:: Your goal ::
Everything in the listing should be copied exactly, save for the pictures.

:: Data ::
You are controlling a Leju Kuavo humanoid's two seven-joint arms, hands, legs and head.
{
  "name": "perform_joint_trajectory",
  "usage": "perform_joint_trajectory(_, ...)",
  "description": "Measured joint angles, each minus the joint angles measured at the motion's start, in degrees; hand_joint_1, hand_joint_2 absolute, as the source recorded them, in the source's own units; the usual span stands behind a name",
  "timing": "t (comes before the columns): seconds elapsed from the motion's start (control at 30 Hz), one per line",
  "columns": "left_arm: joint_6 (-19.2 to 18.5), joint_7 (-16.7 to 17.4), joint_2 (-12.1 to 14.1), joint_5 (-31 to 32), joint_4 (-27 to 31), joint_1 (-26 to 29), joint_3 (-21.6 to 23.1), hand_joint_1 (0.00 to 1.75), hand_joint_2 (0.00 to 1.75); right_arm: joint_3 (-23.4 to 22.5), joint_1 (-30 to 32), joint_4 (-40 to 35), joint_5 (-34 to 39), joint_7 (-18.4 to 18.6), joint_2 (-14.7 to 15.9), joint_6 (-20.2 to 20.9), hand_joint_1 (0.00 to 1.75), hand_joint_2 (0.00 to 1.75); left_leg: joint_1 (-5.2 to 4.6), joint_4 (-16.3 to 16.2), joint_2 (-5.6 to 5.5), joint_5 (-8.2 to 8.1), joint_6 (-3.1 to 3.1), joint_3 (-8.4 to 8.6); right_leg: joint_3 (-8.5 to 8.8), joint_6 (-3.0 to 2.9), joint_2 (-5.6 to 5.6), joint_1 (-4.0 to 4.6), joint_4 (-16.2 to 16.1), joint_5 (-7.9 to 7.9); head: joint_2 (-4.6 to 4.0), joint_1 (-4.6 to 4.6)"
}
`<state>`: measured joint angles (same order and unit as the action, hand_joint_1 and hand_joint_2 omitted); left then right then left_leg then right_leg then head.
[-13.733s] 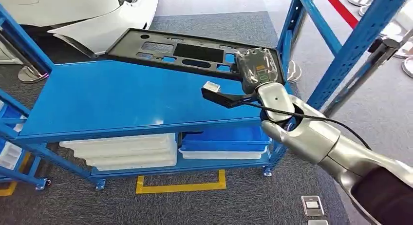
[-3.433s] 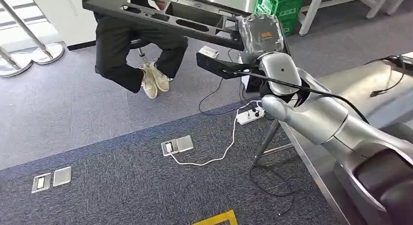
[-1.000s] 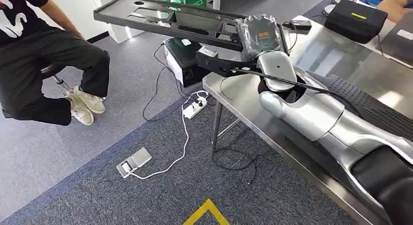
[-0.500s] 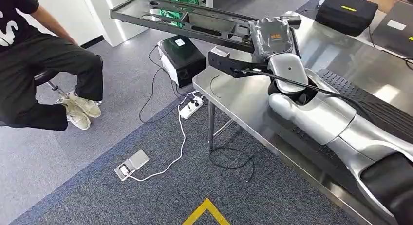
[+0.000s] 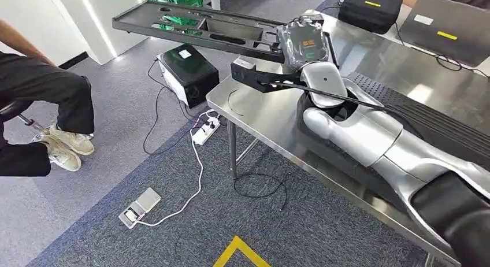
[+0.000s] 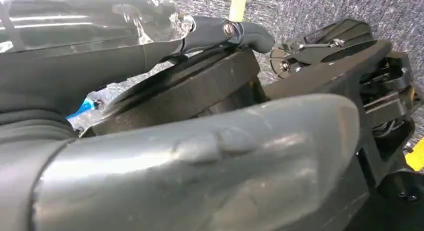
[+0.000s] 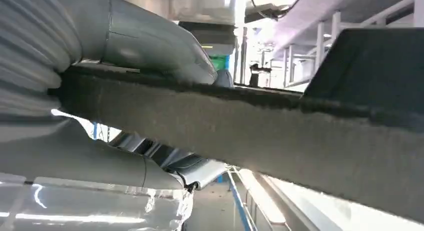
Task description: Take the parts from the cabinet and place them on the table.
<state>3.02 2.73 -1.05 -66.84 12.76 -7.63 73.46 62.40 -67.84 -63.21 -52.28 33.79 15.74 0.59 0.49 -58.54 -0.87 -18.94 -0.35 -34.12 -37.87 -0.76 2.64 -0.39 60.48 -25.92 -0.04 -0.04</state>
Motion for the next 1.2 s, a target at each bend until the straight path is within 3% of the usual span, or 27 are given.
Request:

:: Task answer ::
You are controlling a Leju Kuavo humanoid's two seven-joint arms, hands, legs and head.
{
  "name": "perform_joint_trajectory",
  "usage": "perform_joint_trajectory(_, ...)",
  "description": "Measured joint angles, each minus the joint angles measured at the motion's start, in degrees; hand_joint_1, hand_joint_2 absolute, as the source recorded them, in the source's own units; the usual span stands behind a name",
  "timing": "t (comes before the columns): seconds elapsed from the motion's start (control at 30 Hz), one per line",
  "columns": "left_arm: joint_6 (-19.2 to 18.5), joint_7 (-16.7 to 17.4), joint_2 (-12.1 to 14.1), joint_5 (-31 to 32), joint_4 (-27 to 31), joint_1 (-26 to 29), joint_3 (-21.6 to 23.1), hand_joint_1 (0.00 to 1.75), hand_joint_2 (0.00 to 1.75); right_arm: joint_3 (-23.4 to 22.5), joint_1 (-30 to 32), joint_4 (-40 to 35), joint_5 (-34 to 39), joint_7 (-18.4 to 18.6), joint_2 (-14.7 to 15.9), joint_6 (-20.2 to 20.9), hand_joint_1 (0.00 to 1.75), hand_joint_2 (0.00 to 1.75); left_leg: joint_1 (-5.2 to 4.6), joint_4 (-16.3 to 16.2), joint_2 (-5.6 to 5.5), joint_5 (-8.2 to 8.1), joint_6 (-3.1 to 3.1), joint_3 (-8.4 to 8.6); right_leg: joint_3 (-8.5 to 8.8), joint_6 (-3.0 to 2.9), joint_2 (-5.6 to 5.6), joint_1 (-4.0 to 4.6), joint_4 (-16.2 to 16.1), joint_5 (-7.9 to 7.9); head: joint_2 (-4.6 to 4.0), joint_1 (-4.6 to 4.6)"
}
`<state>`: measured joint angles (same order and unit as the action, hand_joint_1 and hand_joint_2 omitted); left then right then left_leg then right_leg then head.
[-13.733s] 
[-3.433s] 
[-1.000s] 
[-0.500s] 
[+0.000s] 
[+0.000s] 
[+0.000s] 
Task description: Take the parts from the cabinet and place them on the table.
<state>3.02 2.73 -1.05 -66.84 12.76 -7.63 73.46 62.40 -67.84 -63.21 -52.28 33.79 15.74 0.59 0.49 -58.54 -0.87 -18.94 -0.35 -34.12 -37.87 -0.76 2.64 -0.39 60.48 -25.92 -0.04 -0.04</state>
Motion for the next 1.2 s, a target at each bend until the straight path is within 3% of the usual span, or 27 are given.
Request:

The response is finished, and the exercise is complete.